Skip to main content
Neo conducts security-first code reviews that prioritize business context. Instead of generic scanning, it understands the purpose of the change, documents the threat model, and performs targeted verification that aligns with your risk profile. The result is actionable, explainable guidance that developers and security teams can trust.

What it does

  1. Context intake: captures the intent of the change (feature, fix, refactor), affected systems, user flows, and data sensitivity
  2. Threat modeling: identifies assets, trust boundaries, attacker goals, and likely abuse paths
  3. Targeted analysis: applies static checks, configuration validation, and focused dynamic probes based on the threat model
  4. Business-risk alignment: ranks findings by business impact, exploitability, blast radius, and compensating controls
  5. Evidence and reproduction: generates minimal, reproducible steps or artifacts to validate issues
  6. Developer-first feedback: produces concise review comments and optional remediation edits or PRs

Prerequisites

  • Source control integration (GitHub, GitLab, or Bitbucket)
  • Repository access granted via Environment Variables
  • Optional: Architecture notes, data-flow diagrams, and coding standards in Files to enrich context

Usage

Prompt example: “Review PR #456 for context-aware security.
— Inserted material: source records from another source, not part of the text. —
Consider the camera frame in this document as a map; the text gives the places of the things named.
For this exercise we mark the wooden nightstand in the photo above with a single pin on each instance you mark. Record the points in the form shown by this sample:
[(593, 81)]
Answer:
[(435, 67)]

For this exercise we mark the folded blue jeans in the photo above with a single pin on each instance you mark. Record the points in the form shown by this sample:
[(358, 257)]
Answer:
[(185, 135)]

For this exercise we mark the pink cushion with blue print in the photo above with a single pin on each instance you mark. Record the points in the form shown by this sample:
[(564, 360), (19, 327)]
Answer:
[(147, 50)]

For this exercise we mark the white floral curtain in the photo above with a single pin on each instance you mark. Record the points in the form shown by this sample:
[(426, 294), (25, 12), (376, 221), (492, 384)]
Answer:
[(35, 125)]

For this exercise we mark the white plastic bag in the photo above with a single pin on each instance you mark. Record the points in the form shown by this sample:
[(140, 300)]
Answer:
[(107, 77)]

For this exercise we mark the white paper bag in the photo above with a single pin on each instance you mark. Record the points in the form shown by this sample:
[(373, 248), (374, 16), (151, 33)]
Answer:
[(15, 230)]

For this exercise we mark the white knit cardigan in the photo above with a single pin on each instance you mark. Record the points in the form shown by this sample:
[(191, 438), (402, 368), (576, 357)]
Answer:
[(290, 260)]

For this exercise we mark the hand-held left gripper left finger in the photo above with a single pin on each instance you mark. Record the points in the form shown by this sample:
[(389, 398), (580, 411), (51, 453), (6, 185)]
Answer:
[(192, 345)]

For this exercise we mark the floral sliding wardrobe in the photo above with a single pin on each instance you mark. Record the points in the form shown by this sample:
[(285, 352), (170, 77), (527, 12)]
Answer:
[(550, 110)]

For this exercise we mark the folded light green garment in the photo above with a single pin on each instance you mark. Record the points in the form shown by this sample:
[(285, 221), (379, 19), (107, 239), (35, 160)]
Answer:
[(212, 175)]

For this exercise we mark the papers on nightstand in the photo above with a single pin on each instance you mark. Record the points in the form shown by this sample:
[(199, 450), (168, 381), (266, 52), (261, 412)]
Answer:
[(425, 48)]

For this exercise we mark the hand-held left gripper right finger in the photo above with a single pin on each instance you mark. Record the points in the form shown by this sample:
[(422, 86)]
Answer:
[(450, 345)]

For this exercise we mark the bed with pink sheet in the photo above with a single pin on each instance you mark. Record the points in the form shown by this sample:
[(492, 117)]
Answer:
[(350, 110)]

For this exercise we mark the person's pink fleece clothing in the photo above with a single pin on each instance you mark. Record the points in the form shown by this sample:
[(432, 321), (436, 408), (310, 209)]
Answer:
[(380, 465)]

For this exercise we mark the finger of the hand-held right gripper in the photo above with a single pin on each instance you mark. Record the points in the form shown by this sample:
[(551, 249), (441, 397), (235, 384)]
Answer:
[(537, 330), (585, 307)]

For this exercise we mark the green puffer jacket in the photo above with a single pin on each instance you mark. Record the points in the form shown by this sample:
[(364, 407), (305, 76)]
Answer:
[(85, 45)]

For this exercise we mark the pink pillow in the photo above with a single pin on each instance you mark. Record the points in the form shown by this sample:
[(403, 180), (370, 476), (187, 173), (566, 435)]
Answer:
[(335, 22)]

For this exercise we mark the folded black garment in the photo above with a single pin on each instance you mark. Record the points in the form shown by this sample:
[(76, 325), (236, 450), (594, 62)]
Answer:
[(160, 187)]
Document the purpose, identify threats, and run targeted checks based on data classification and auth flows. Provide comments and propose fixes when appropriate.” What Neo does:
  • Parses the PR description, issue links, and commit messages to understand intent
  • Reads nearby docs (architecture notes, ADRs, runbooks) to ground the review
  • Builds a lightweight threat model for the change and impacted surfaces
  • Runs static checks and, when useful, executes contained dynamic probes to validate risks
  • Posts PR comments with severity, business impact, and clear remediation guidance
  • Optionally proposes a remediation commit or separate PR for review

Examples

  • Contextual review: “Review the auth middleware refactor. Confirm session invalidation logic and CSRF protections still hold.”
  • Data handling: “Identify any paths where PII is logged. Propose safe logging with redaction.”
  • Dependency change: “Assess the ORM upgrade for query escaping changes and migration footguns.”
  • Risk-focused test: “For the payments flow change, validate idempotency and authorization checks across retries.”